Saved data entries:

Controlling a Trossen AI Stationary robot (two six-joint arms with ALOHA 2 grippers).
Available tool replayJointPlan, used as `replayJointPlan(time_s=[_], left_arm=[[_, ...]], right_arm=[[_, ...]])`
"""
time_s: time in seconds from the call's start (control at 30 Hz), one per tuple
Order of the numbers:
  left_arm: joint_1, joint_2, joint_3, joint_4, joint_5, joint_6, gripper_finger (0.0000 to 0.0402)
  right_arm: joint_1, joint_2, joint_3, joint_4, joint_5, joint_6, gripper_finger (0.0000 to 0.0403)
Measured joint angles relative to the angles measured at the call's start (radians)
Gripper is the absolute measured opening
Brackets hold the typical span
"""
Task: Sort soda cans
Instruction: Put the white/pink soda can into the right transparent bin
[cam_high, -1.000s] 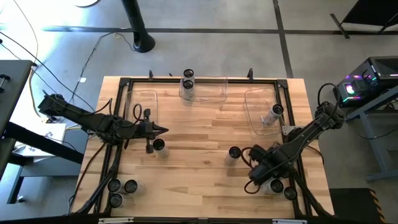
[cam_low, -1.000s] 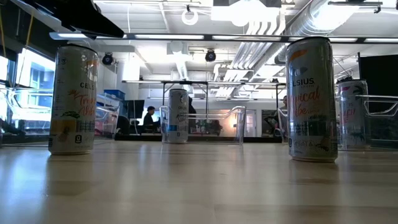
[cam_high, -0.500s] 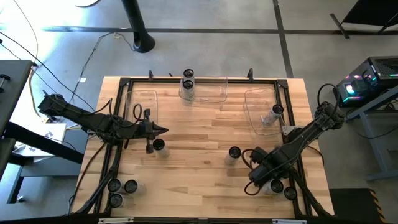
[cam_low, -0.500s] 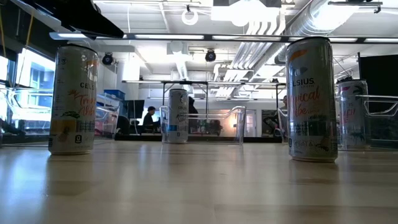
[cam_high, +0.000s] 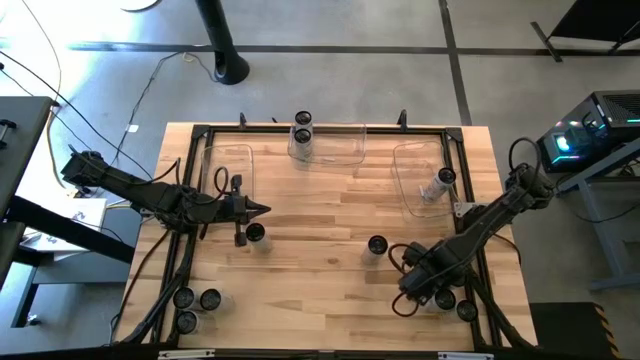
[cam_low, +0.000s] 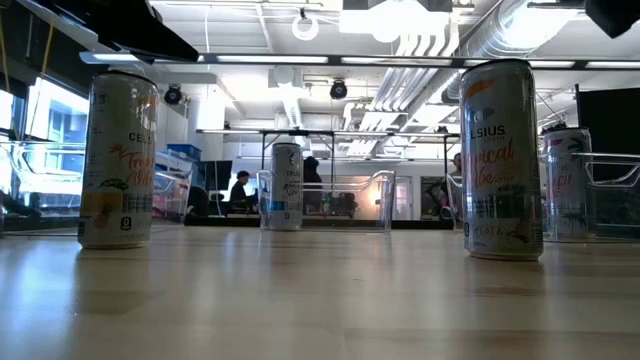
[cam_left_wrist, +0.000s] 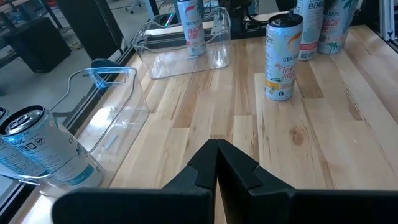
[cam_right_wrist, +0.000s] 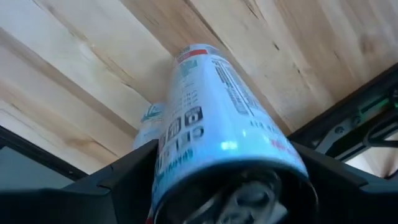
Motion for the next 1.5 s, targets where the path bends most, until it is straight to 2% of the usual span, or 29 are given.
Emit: replayJointPlan(time_s=[0.1,0.27,0.37,0.5,0.63,0.7,0.8,0.97,1.2,1.37,1.5], left_arm=[[0.0,0.0,0.0,0.0,0.0,0.0,0.0],[0.0,0.0,0.0,0.001,0.0,0.0,0.0],[0.0,0.0,0.0,0.002,0.0,0.0,0.0],[0.0,0.0,0.0,0.004,0.0,0.0,0.0],[0.0,0.0,0.0,0.006,0.0,0.0,0.0],[0.0,0.0,0.0,0.013,0.0,0.0,0.0],[0.0,0.0,0.0,0.018,0.0,0.0,0.0],[0.0,0.0,0.0,0.016,0.0,0.0,0.0],[0.0,0.0,0.0,0.016,0.0,-0.001,0.0],[0.0,0.0,0.0,0.015,0.0,-0.009,0.0],[0.0,0.0,0.0,0.016,0.0,-0.007,0.0]], right_arm=[[-0.003,0.0,-0.007,0.008,0.015,-0.01,0.0295],[-0.016,0.001,0.044,-0.054,0.107,-0.025,0.024],[-0.041,0.001,0.113,-0.129,0.163,-0.037,0.0241],[-0.091,0.0,0.28,-0.241,0.26,-0.087,0.0241],[-0.189,-0.006,0.46,-0.251,0.408,-0.148,0.0241],[-0.268,-0.007,0.526,-0.236,0.488,-0.192,0.0241],[-0.411,-0.006,0.579,-0.253,0.543,-0.326,0.0241],[-0.613,-0.013,0.597,-0.253,0.492,-0.507,0.0241],[-0.756,-0.03,0.547,-0.25,0.321,-0.592,0.0241],[-0.837,-0.083,0.43,-0.247,0.241,-0.595,0.0241],[-0.909,-0.15,0.308,-0.252,0.217,-0.619,0.0241]])
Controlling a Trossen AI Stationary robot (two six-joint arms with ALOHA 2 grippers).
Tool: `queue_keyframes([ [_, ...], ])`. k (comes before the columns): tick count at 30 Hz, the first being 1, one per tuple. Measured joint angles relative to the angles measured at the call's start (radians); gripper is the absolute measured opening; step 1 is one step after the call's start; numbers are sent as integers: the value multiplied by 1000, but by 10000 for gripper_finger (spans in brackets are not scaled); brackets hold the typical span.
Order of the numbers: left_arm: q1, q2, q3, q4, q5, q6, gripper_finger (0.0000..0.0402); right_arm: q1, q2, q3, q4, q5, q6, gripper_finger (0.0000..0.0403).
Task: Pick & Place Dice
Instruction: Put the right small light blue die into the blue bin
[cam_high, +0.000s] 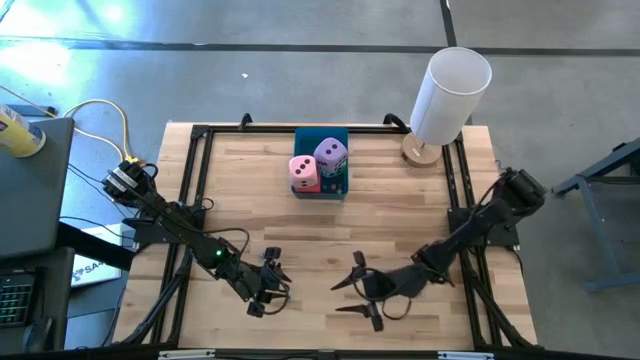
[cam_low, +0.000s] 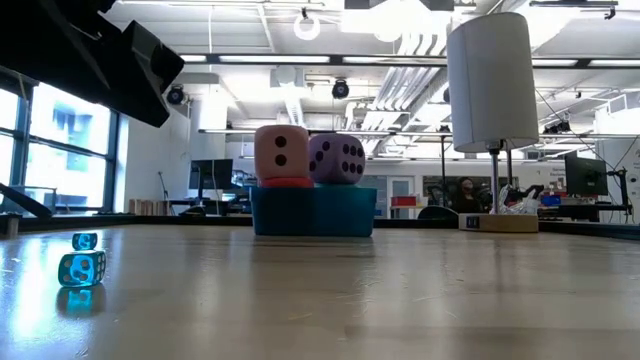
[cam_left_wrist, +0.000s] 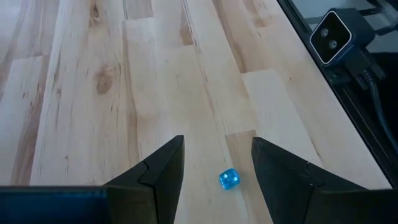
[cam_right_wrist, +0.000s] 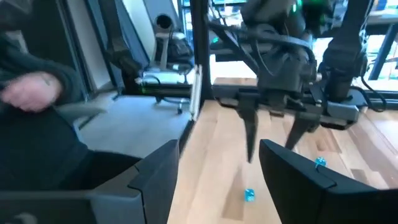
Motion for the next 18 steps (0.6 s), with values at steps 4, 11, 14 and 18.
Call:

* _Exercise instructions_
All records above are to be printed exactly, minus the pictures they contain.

* _Answer box_
Controlling a Trossen AI Stationary robot (two six-joint arms with ALOHA 2 grippers).
Available tool replayJointPlan, used as `replayJointPlan(time_s=[_], left_arm=[[_, ...]], right_arm=[[_, ...]])`
"""
time_s: time in seconds from the call's start (control at 30 Hz), one per tuple
Order of the numbers:
  left_arm: joint_1, joint_2, joint_3, joint_4, joint_5, joint_6, gripper_finger (0.0000 to 0.0402)
  right_arm: joint_1, joint_2, joint_3, joint_4, joint_5, joint_6, gripper_finger (0.0000 to 0.0403)
Measured joint angles relative to the angles measured at the call's start (radians)
Gripper is the absolute measured opening
Brackets hold the typical span
"""
Task: Sort soda cans
Instruction: Put the white/pink soda can into the right transparent bin
[cam_high, -1.000s] 
[cam_low, -1.000s] 
[cam_high, -0.500s] 
[cam_low, -0.500s] 
[cam_high, +0.000s] 
[cam_low, +0.000s] 
[cam_left_wrist, +0.000s] 
[cam_right_wrist, +0.000s] 
Motion for the next 1.5 s, targets where the path bends most, until it is straight to 2% of the usual span, or 29 are given.
Emit: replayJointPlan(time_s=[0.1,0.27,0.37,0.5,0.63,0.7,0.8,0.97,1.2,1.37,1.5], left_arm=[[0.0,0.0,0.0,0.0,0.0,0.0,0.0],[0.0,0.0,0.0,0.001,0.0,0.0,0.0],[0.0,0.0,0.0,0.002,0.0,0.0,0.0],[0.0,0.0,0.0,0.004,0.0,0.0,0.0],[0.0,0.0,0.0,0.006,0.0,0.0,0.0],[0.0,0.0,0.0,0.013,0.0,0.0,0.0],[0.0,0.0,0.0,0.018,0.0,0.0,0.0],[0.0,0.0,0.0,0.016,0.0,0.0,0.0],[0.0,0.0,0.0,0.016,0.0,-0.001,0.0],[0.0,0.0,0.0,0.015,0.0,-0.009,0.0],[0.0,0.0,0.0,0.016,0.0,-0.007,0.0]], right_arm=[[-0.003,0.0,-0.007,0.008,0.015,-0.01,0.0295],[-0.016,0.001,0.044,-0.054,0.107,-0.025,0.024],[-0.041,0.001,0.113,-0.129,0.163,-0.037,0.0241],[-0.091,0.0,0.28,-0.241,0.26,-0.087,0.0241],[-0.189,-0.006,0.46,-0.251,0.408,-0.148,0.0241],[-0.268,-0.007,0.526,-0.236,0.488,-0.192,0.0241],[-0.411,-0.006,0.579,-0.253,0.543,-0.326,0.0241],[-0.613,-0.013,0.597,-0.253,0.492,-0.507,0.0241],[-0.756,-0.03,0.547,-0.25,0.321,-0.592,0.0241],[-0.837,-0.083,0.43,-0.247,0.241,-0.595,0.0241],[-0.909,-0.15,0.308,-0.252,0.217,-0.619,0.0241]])
Controlling a Trossen AI Stationary robot (two six-joint arms with ALOHA 2 grippers).
Tool: `queue_keyframes([ [_, ...], ])`. k (comes before the columns): tick count at 30 Hz, the first being 1, one per tuple. Measured joint angles relative to the angles measured at the call's start (radians); gripper is the absolute measured opening; step 1 is one step after the call's start; numbers are sent as integers: the value multiplied by 1000, but by 10000 for gripper_finger (spans in brackets are not scaled); brackets hold the typical span.
Order of the numbers: left_arm: q1, q2, q3, q4, q5, q6, gripper_finger (0.0000..0.0402); right_arm: q1, q2, q3, q4, q5, q6, gripper_finger (0.0000..0.0403).
Task: Pick & Place Dice
Instruction: Put the right small light blue die into the blue bin
[cam_high, +0.000s] 
[cam_low, +0.000s] 
[cam_left_wrist, +0.000s] 
[cam_right_wrist, +0.000s] 
Motion for the next 18 steps (0.6 s), with values at steps 4, 11, 14 and 18.
Call:

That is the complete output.